Gilead reported in April that it utilized the PRV when it submitted a supplemental new drug application for Descovy (emtricitabine 200 mg and tenofovir alafenamide 25 mg tablets) for pre-exposure prophylaxis (PrEP) to reduce the risk of sexually acquired HIV-1 infection among individuals who are HIV-negative and at risk for HIV. Descovy was approved in October. (See BioWorld, Oct. 7, 2019.)

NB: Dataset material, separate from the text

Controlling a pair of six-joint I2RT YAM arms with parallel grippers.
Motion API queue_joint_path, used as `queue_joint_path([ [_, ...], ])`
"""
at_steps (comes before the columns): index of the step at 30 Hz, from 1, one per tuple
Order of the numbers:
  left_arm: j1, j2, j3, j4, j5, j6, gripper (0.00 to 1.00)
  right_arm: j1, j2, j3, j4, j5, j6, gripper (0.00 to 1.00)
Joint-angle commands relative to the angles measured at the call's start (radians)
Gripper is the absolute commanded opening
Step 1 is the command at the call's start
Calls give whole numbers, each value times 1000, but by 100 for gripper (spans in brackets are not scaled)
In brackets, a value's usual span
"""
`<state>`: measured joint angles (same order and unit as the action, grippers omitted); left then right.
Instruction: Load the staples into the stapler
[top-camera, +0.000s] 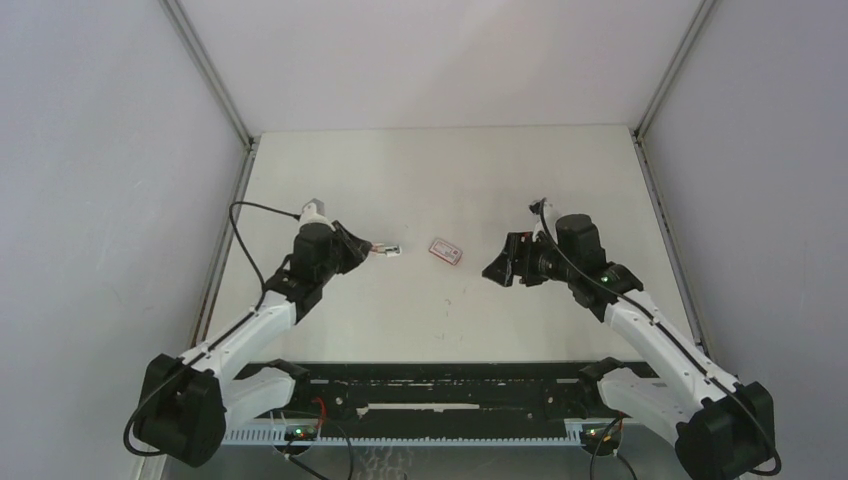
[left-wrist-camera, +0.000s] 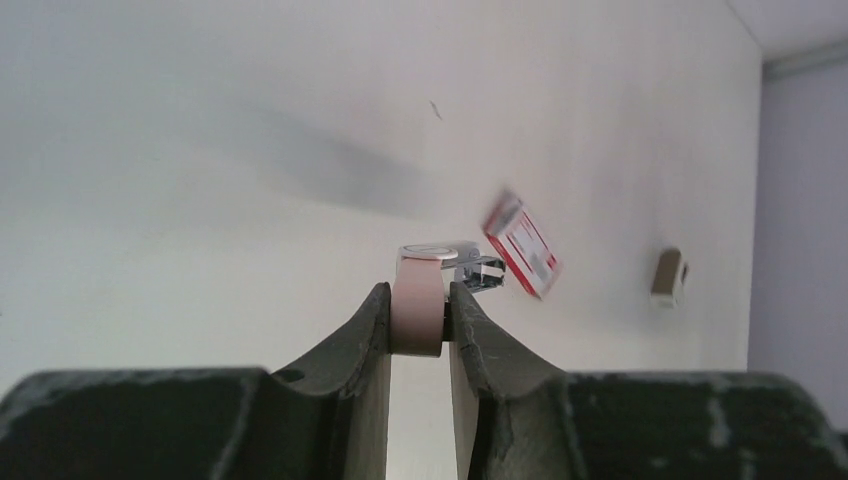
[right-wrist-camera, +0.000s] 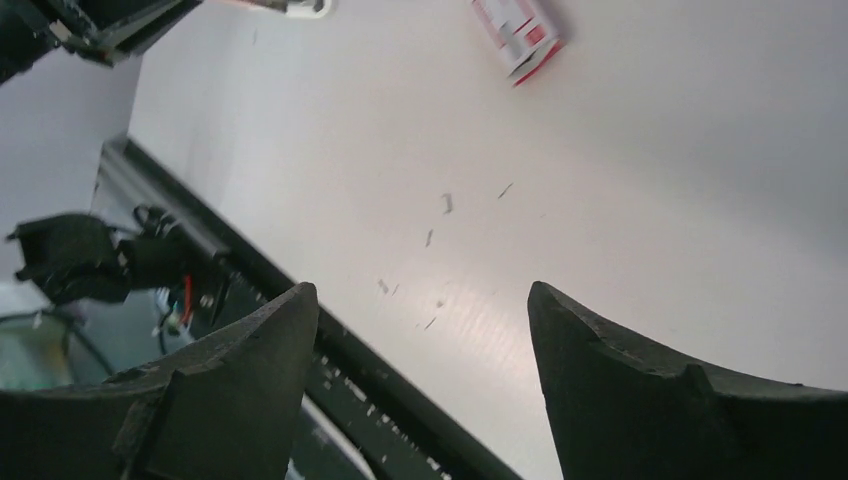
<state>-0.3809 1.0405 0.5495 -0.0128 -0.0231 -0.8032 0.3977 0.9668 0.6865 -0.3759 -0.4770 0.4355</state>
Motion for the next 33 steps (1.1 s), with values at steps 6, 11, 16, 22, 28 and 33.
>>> queue_joint_path([
  [6, 30, 166, 27, 154, -275, -136, 3, -1, -19, 0, 44, 392, 11, 81],
  [11, 43, 263, 41, 226, -215, -138, 5, -5, -16, -6, 27, 512, 25, 85],
  [16, 50, 334, 81, 231, -178, -105, 11, -19, -54, -37, 46, 611, 71, 87],
  [22, 72, 400, 98, 245, -125, -84, 28, -106, -96, -82, 71, 569, 101, 86],
  [28, 85, 397, 90, 252, -111, -63, 55, -153, -84, -82, 62, 551, 80, 81],
  [33, 99, 313, 57, 230, -160, -22, 76, -189, -48, -84, 91, 544, 95, 70],
])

An up-front payment of $800 million showed up in the research and development expenses of United Therapeutics Corp., which helped boost the company’s spending 388% for the nine months ended Sept. 30. The payment was made to San Diego-based Arena Pharmaceuticals Inc. for a global license agreement covering its phase III investigational drug candidate, ralinepag, a next-generation, oral, selective and potent prostacyclin receptor agonist in development for the treatment of pulmonary arterial hypertension (PAH). United Therapeutics gains exclusive, worldwide rights to develop, manufacture and commercialize ralinepag. The deal also included potential future downstream milestone payments of up to $400 million based on the achievement of certain regulatory events. Additionally, Arena is also in line to receive low double-digit tiered royalties on annual net sales of ralinepag.
Cowen & Co. analysts, in a research note on United Therapeutics, said they “see timely and successful ralinepag development as key for defending the PAH franchise longer term.”

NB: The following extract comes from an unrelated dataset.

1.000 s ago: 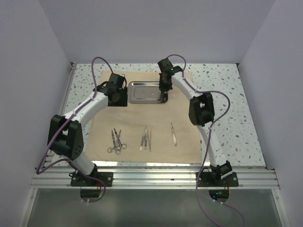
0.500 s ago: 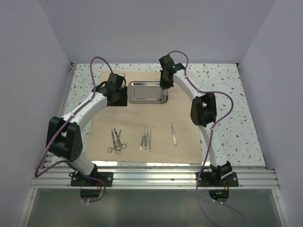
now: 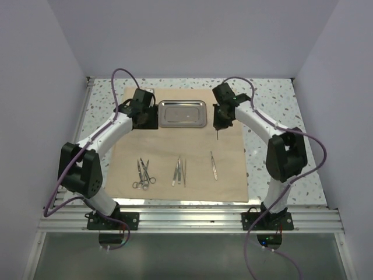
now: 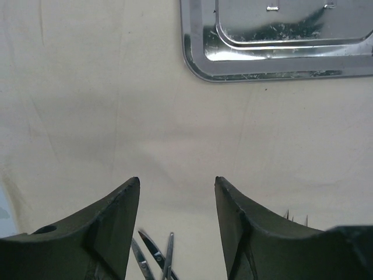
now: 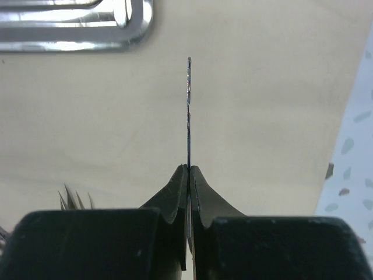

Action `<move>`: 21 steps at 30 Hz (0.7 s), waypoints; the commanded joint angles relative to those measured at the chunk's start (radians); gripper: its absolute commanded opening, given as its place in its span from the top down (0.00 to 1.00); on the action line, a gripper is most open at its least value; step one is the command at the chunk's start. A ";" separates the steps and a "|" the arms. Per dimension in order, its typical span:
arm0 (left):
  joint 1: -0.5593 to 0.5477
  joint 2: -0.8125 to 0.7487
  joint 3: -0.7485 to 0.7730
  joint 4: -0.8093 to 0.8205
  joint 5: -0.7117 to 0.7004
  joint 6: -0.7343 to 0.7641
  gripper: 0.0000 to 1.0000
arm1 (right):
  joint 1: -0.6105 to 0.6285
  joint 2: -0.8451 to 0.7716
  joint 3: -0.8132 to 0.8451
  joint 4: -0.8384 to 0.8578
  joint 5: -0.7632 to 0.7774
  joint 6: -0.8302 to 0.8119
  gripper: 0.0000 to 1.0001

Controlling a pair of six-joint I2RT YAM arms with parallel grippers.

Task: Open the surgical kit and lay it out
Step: Place the medical item in the surgical kit.

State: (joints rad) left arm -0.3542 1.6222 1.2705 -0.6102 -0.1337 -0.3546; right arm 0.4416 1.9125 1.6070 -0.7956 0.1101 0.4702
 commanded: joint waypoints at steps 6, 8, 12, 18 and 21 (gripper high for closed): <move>0.011 0.027 0.089 0.090 -0.004 0.011 0.01 | 0.084 -0.340 -0.450 0.162 -0.079 0.039 1.00; 0.012 0.028 0.099 0.090 -0.007 0.009 0.01 | 0.095 -0.366 -0.504 0.173 -0.081 0.056 1.00; 0.011 0.036 0.127 0.076 -0.023 0.011 0.01 | 0.126 -0.424 -0.637 0.205 -0.107 0.087 1.00; 0.012 0.030 0.110 0.079 -0.018 0.003 0.01 | 0.155 -0.445 -0.708 0.256 -0.107 0.110 1.00; 0.012 0.030 0.110 0.078 -0.006 0.000 0.01 | 0.163 -0.435 -0.700 0.269 -0.130 0.116 1.00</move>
State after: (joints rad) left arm -0.3538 1.6569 1.3617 -0.5655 -0.1417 -0.3527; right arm 0.5930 1.5063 0.9024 -0.5968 0.0040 0.5613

Regeneron Pharmaceuticals Inc. recorded its GAAP R&D expenses were $663 million in the third quarter of 2019, compared to $557 million in the third quarter of 2018 boosting its spending year-to-date to $2.3 billion, up almost 50%. The company reported that it has 24 product candidates in clinical development, including five FDA-approved products for which it is investigating additional indications. The higher expenses in the third quarter were attributed to additional costs incurred in connection with fasinumab, the nerve growth factor receptor antagonist that Regeneron is advancing with partner Teva Pharmaceutical Industries Ltd. for the treatment of chronic pain from osteoarthritis of the knee and hip.
Return on investment
The hope for the massive R&D spending by biopharma companies is that these investments will pay dividends in terms of the approval of new medicines that will ultimately generate a significant financial return. This year, there have been 35 new molecular entities (NMEs) approved by the FDA. The latest, almost a month ahead of its PDUFA date, was red blood cell (RBC) maturation drug luspatercept, branded Reblozyl, for treating anemia in adults with beta-thalassemia who require regular RBC transfusions. The drug is the result of a collaboration between Celgene Corp. and Acceleron Pharma Inc. (See BioWorld, Nov. 11, 2019.)
In August, Celgene also scored when its subsidiary, Impact Biomedicines Inc., gained FDA approval of rare bone marrow disorders drug, Inrebic (fedratinib).
Those approvals add to the 140 that have reached the market to date over the past three years, including a record 59 last year, a 22% increase over the 46 medicines approved in 2017, that has brought the agency’s five-year annual average to around 43 new therapeutics per year. (See BioWorld Insight, Jan. 8, 2018, and Dec. 31, 2018.)